The final important contribution is a set of functions for exporting geometries to vector tiles. This leans on the geotrellis-vectortile package.

Getting Started

Add the following to your build.sbt:

libraryDependencies += "com.azavea.geotrellis" %% "vectorpipe" % "2.2.0"

Note: VectorPipe releases for version 2.0.0+ are hosted on SonaType. If you need earlier releases, they can be found on Bintray. If using SBT for older releases, you will also need to include resolvers ++= Resolver.bintrayRepo("azavea", "maven") in your build.sbt.

With a REPL

The fastest way to get started with VectorPipe in a REPL is to invoke spark-shell:

spark-shell --packages com.azavea.geotrellis:vectorpipe_2.11:2.2.0

This will download the required components and set up a REPL with VectorPipe available. At which point, you may issue

// Make JTS types available to Spark
import org.locationtech.geomesa.spark.jts._
spark.withJTS

import vectorpipe._

and begin using the package.

A Note on Cluster Computing

Your local machine is probably insufficient for dealing with very large OSM files. We recommend the use of Amazon's Elastic Map Reduce (EMR) service to provision substantial clusters of computing resources. You'll want to supply Spark, Hive, and Hadoop to your cluster, with Spark version 2.3. Creating a cluster with EMR version between 5.13 and 5.19 should suffice. From there, ssh into the master node and run spark-shell as above for an interactive environment, or use spark-submit for batch jobs. (You may submit Steps to the EMR cluster using spark-submit as well.)

Importing Data

Batch analysis can be performed in a few different ways. Perhaps the fastest way is to procure an OSM PBF file from a source such as GeoFabrik, which supplies various extracts of OSM, including the full planet worth of data.

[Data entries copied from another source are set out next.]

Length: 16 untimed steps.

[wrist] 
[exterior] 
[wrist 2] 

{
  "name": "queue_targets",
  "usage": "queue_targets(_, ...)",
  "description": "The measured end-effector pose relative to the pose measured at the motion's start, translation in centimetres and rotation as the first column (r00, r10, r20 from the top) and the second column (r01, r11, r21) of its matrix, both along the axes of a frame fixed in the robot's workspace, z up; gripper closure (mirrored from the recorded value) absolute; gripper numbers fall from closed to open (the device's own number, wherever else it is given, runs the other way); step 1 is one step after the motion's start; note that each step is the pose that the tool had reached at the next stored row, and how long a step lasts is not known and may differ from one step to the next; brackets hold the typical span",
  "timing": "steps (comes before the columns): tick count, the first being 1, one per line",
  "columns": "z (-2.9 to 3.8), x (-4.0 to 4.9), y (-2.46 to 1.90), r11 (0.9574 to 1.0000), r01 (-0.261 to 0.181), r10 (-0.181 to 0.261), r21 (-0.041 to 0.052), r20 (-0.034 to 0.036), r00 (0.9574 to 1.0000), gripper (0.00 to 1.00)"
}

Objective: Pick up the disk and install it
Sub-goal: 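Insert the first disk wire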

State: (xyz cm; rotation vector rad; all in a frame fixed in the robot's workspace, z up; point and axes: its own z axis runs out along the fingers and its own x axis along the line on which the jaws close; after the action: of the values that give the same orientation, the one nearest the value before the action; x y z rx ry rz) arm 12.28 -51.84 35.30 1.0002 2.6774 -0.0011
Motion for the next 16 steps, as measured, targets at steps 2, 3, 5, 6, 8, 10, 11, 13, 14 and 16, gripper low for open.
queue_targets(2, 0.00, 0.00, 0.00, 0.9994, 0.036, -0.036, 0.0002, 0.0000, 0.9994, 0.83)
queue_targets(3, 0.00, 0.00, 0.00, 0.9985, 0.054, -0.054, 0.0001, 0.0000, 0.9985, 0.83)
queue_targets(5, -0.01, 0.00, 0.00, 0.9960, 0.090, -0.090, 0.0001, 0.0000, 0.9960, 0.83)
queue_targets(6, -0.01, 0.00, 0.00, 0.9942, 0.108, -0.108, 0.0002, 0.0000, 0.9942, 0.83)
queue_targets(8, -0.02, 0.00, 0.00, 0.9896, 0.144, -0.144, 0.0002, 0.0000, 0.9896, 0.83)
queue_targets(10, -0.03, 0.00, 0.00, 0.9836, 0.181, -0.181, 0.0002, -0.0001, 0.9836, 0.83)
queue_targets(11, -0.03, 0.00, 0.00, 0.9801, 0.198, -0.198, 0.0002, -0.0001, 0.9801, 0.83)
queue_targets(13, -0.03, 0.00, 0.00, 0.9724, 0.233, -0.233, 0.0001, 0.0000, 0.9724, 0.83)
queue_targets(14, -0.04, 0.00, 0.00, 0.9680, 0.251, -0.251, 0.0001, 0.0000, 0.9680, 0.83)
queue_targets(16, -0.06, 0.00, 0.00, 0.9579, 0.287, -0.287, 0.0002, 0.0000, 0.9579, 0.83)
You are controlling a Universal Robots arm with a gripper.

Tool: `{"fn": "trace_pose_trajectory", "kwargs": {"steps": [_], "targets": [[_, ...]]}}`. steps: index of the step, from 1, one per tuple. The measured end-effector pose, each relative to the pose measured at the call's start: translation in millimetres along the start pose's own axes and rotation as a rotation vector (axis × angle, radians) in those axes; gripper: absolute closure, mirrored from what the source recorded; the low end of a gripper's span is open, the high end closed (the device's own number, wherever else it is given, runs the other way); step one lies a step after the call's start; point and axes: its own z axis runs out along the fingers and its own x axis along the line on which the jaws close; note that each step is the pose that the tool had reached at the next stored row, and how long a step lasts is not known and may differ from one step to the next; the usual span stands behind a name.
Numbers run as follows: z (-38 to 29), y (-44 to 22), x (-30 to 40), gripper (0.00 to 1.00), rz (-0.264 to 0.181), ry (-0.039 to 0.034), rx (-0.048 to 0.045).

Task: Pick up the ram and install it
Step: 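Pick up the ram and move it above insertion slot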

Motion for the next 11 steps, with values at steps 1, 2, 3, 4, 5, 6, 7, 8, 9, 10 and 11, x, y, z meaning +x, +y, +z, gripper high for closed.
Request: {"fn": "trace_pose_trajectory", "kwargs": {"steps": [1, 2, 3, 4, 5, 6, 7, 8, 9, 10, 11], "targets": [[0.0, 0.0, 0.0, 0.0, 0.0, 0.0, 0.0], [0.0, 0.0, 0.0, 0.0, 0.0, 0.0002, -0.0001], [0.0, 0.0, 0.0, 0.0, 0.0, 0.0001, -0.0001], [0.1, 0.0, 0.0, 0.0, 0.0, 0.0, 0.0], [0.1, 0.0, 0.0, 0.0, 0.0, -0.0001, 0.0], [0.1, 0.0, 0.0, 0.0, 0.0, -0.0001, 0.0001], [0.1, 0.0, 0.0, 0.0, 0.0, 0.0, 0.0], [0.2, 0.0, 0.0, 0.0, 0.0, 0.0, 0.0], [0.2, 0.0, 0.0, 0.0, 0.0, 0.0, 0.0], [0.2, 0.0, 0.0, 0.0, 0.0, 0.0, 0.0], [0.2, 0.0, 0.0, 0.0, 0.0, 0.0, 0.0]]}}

VectorPipe does not provide the means to directly read these OSM PBF files, however, and a conversion to a useful file format will thus be needed. We suggest using osm2orc to convert your source file to the ORC format which can be read natively via Spark:

val df = spark.read.orc(path)

The resulting DataFrame can be processed with VectorPipe.

It is also possible to read from a cache of OsmChange files directly rather than convert the PBF file:

import vectorpipe.sources.Source
val df = spark.read
              .format(Source.Changes)
              .options(Map[String, String](
                Source.BaseURI -> "https://download.geofabrik.de/europe/isle-of-man-updates/",
                Source.StartSequence -> "2080",
                Source.EndSequence -> "2174",
                Source.BatchSize -> "1"))
              .load
              .persist // recommended to avoid rereading

(Note that the start and end sequence will shift over time for Geofabrik. Please navigate to the base URI to determine these values, otherwise timeouts may occur.) This may issue errors, but should complete. This is much slower than using ORC files and is much touchier, but it stands as an option.

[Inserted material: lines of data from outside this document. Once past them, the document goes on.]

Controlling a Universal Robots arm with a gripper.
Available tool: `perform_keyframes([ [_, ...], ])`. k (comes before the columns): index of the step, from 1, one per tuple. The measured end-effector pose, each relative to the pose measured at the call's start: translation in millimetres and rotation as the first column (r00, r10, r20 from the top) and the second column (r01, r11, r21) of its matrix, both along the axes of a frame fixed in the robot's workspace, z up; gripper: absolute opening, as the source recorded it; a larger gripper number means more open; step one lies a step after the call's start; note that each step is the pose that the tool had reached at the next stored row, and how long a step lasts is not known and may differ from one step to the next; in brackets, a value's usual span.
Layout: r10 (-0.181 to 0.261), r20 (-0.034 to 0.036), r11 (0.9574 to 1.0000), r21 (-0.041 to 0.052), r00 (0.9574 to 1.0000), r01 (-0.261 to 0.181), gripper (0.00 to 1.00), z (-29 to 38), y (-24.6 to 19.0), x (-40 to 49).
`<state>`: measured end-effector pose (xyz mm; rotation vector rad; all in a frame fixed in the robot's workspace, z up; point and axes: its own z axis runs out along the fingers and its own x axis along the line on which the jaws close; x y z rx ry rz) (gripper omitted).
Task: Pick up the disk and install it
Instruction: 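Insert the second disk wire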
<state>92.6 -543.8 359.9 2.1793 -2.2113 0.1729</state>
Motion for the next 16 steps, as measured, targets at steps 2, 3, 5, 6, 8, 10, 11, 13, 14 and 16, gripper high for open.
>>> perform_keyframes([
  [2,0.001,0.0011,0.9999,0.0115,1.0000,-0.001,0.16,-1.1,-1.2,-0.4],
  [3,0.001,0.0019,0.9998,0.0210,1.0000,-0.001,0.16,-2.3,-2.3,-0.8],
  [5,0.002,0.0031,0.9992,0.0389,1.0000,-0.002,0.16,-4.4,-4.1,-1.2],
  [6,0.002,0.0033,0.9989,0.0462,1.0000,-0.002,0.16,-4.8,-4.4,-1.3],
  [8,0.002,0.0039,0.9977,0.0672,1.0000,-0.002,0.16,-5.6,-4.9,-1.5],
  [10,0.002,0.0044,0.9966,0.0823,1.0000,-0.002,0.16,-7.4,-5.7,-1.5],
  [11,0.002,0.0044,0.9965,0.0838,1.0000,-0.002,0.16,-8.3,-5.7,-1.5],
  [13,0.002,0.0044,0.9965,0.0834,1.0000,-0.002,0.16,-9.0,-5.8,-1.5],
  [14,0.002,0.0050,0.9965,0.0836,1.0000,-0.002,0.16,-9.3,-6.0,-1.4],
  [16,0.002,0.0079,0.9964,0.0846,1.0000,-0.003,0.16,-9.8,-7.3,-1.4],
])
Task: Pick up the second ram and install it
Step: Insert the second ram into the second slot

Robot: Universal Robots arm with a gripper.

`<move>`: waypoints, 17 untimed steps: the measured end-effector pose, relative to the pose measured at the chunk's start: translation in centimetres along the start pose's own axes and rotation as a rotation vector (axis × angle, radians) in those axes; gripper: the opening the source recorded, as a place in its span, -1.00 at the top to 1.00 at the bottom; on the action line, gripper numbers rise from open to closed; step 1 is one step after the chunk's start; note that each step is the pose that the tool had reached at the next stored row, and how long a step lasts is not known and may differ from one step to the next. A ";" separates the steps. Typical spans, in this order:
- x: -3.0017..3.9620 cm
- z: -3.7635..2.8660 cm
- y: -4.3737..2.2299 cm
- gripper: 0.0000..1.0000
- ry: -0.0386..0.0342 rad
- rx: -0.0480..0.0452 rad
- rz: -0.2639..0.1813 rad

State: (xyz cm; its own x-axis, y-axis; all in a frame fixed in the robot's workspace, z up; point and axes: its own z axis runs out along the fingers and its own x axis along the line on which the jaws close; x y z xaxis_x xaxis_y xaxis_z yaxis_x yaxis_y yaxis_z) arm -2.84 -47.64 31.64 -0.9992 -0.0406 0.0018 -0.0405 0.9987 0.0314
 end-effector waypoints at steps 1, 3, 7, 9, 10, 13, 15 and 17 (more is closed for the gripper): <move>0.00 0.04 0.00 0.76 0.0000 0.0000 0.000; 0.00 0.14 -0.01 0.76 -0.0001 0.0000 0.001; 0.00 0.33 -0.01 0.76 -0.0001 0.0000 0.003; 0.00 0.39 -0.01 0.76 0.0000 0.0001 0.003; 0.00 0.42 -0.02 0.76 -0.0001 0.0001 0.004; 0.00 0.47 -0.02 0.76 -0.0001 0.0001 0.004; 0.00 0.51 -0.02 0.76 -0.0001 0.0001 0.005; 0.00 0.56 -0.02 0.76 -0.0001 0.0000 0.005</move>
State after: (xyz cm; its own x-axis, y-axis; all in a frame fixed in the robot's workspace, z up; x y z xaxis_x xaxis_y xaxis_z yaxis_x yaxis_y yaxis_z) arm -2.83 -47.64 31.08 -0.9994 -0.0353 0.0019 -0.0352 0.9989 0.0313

[It is also possible to build a dataframe from a stream of changesets in a similar manner as above. Changesets carry additional metadata regarding the author of the changes, but none of the geometric information. These tables can be joined on changeset.]

In either case, a useful place to start is to convert the incoming dataframe into a more usable format. We recommend calling

val geoms = OSM.toGeometry(df)

which will produce a frame consisting of "top-level" entities, which is to say nodes that don't participate in a way, ways that don't participate in relations, and a subset of the relations from the OSM data. The resulting dataframe will represent these entities with JTS geometries in the geom column.

The toGeometry function keeps elements that fit one of the following descriptions:

  • points from tagged nodes (including tags that really ought to be dropped—e.g. source=*);
  • polygons derived from ways with tags that cause them to be considered as areas;
  • lines from ways lacking area tags;
  • multipolygons from multipolygon or boundary relations; and
  • multilinestrings from route relations.

It is also possible to filter the results based on information in the tags. For instance, all buildings can be found as

import vectorpipe.functions.osm._
val buildings = geoms.filter(isBuilding('tags))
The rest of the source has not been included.